Apple is increasing transparency on its Wi-Fi Assist feature in iOS 9.3, which is currently available in public beta. And it’s not just doing it for your sake.
The occasionally controversial iPhone setting is getting a minor but potentially super-useful upgrade that will not only make it more user-friendly, but could also save the company a ton of money in legal costs.
Apple introduced Wi-Fi Assist in iOS 9, and its purpose is to deal with sudden drops in signal strength. If your phone’s Wi-Fi connection takes a hit, it will automatically use cellular data to back it up. And that’s where the problems arose.

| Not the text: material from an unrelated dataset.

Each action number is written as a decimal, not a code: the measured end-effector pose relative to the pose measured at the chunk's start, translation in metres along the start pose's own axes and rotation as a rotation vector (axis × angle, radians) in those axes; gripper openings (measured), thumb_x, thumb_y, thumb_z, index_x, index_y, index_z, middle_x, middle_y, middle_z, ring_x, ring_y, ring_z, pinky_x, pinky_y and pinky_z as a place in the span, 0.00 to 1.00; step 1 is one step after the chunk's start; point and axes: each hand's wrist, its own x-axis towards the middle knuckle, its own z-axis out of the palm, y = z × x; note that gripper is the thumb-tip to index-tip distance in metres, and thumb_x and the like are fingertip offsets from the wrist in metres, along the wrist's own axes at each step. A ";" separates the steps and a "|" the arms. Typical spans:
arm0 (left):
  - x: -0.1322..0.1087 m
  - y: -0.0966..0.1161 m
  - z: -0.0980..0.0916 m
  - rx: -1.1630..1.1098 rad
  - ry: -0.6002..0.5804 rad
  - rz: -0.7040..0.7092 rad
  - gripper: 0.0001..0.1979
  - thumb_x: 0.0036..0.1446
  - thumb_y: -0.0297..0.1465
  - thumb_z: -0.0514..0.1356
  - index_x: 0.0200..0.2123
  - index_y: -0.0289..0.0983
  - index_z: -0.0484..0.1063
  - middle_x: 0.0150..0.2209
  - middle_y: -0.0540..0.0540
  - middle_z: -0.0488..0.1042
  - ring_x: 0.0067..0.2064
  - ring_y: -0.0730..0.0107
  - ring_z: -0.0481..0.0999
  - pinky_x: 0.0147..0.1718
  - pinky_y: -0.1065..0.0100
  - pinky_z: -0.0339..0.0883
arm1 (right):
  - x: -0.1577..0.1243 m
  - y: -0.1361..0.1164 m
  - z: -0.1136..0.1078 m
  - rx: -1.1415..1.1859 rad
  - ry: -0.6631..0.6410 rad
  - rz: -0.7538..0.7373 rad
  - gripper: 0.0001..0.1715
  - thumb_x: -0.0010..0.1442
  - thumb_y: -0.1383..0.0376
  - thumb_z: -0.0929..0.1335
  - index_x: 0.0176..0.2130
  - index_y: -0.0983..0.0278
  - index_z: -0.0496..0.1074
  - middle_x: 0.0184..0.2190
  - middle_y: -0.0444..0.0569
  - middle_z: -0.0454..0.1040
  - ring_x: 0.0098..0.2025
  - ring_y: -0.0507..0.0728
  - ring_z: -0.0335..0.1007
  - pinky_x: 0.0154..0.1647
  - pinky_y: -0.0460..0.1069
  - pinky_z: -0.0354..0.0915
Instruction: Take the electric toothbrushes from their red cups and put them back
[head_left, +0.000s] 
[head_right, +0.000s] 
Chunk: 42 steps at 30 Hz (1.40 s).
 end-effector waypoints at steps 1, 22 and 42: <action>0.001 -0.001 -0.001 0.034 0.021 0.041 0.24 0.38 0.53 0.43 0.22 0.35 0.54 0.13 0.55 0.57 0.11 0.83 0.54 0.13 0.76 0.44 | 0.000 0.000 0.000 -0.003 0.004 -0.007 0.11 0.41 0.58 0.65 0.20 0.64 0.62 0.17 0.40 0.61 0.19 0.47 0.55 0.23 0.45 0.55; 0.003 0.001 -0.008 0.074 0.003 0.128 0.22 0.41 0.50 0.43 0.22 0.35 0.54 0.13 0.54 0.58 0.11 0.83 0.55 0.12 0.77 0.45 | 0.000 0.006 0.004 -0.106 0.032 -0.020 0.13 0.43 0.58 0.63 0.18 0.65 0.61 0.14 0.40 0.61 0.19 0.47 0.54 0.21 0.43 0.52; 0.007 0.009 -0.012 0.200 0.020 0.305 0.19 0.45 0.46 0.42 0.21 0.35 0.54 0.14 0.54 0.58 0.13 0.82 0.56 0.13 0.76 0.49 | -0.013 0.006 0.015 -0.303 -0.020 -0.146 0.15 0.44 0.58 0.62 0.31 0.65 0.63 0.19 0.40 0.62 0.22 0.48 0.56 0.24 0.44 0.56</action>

As it turns out, not everybody has unlimited data with their phone plans, and some customers have to pay extra once they reach a defined threshold (who knew?). And the fact that Wi-Fi Assist was turned on by default didn’t take any serpents out of this snake pit. One teen got a bit of a shock after his wireless provider hit him (or more likely, his parents) with a $2,000 bill from data overages.

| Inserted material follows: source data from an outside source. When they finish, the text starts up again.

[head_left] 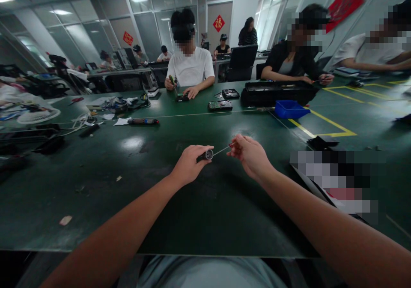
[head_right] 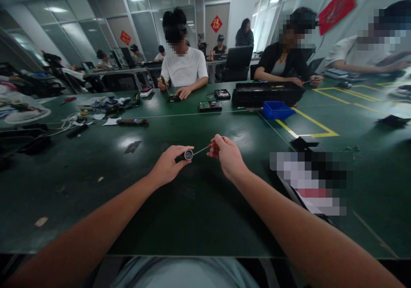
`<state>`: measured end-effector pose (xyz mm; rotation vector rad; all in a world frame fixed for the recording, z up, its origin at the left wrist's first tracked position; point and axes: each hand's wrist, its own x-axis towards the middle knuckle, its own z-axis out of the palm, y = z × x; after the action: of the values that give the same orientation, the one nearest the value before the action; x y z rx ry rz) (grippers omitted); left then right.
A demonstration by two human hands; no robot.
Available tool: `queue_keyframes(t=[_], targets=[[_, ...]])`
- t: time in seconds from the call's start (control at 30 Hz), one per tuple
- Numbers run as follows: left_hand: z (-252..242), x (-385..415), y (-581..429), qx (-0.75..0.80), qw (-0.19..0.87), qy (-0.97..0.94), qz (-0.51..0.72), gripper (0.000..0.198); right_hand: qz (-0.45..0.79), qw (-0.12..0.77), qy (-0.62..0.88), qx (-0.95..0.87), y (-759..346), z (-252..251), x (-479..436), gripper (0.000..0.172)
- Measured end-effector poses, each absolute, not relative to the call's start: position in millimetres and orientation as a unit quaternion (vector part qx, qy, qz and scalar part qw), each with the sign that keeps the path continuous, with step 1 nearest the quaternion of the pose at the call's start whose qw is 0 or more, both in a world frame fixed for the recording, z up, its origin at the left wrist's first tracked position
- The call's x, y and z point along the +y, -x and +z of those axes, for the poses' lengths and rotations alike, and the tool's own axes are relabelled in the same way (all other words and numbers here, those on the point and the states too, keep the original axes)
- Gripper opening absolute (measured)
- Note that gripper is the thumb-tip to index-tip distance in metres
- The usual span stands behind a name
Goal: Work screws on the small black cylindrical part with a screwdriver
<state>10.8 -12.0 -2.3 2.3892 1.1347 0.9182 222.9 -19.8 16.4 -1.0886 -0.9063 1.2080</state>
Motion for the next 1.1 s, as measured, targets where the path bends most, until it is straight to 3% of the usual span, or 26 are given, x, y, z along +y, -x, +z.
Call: queue_keyframes(t=[0.27,0.47,0.87,1.1], targets=[[0,-12,-12,0.426,0.17,-0.832,0.311,0.042,0.361,0.612,0.478,-0.516,-228,11,-19,0.026],[-1,-12,-12,0.435,0.168,-0.828,0.312,0.042,0.238,0.543,0.496,-0.635,-223,22,-32,0.023],[-4,-8,-12,0.437,0.162,-0.825,0.32,0.042,0.316,0.539,0.453,-0.636,-221,18,-33,0.027],[-1,-9,-11,0.44,0.16,-0.824,0.319,0.042,0.25,0.521,0.494,-0.65,-218,22,-38,0.022]])
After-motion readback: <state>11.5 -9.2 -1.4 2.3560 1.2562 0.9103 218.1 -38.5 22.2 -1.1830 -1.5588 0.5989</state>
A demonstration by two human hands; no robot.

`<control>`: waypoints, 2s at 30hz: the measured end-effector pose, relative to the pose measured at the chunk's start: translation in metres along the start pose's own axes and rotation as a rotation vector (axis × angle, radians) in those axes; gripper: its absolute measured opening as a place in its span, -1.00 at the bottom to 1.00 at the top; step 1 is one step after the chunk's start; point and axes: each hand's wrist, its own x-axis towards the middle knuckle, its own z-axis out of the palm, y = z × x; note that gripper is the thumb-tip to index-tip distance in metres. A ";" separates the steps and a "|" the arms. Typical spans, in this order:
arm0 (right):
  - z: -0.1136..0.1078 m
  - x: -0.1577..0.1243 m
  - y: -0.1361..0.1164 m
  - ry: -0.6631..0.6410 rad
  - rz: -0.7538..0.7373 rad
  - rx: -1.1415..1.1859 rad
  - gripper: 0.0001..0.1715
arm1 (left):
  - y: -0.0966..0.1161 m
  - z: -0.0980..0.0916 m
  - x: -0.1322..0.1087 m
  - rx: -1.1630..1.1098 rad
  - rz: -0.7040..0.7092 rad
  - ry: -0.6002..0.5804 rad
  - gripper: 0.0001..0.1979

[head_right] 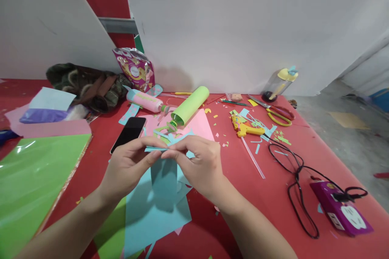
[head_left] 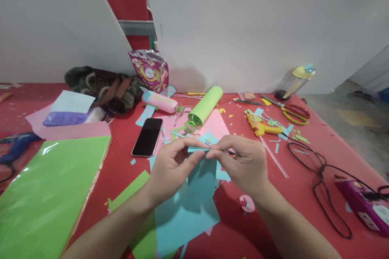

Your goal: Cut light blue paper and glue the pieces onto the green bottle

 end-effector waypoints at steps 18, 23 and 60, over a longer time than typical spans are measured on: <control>0.004 -0.001 -0.003 -0.045 0.112 -0.119 -0.82 | -0.003 -0.002 0.000 0.157 -0.142 0.025 -0.92; 0.005 -0.002 -0.002 -0.039 0.085 -0.145 -0.83 | -0.005 -0.001 0.000 0.051 -0.187 0.050 -0.94; 0.001 0.001 0.002 -0.002 0.090 -0.217 -0.82 | 0.004 -0.017 0.005 0.201 -0.150 0.033 -0.89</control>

Some other customers are seeking $5 million in damages in a class-action lawsuit due to the high bills they’re blaming (somewhat accurately) on Wi-Fi Assist.
Although it sure sounds like it from these stories, Wi-Fi Assist doesn’t run all the time. Apple issued a support document explaining the feature that details exactly how and when it activates. It won’t turn on when you’re roaming, for example, and it only works on foreground apps (it isn’t compatible with background downloads). It also doesn’t work with “some” audio and video streaming apps, and that’s great news because Netflix and YouTube use insane amounts of data if you use them all day at a boring job like I used to.
The new and improved Wi-Fi Assist in iOS 9.3 will include a quick readout in its Settings telling you how much data it’s used. Here’s what it looks like in the current beta (via MacRumors):
While this won’t help with Apple’s current legal problems, it may prevent some in the future.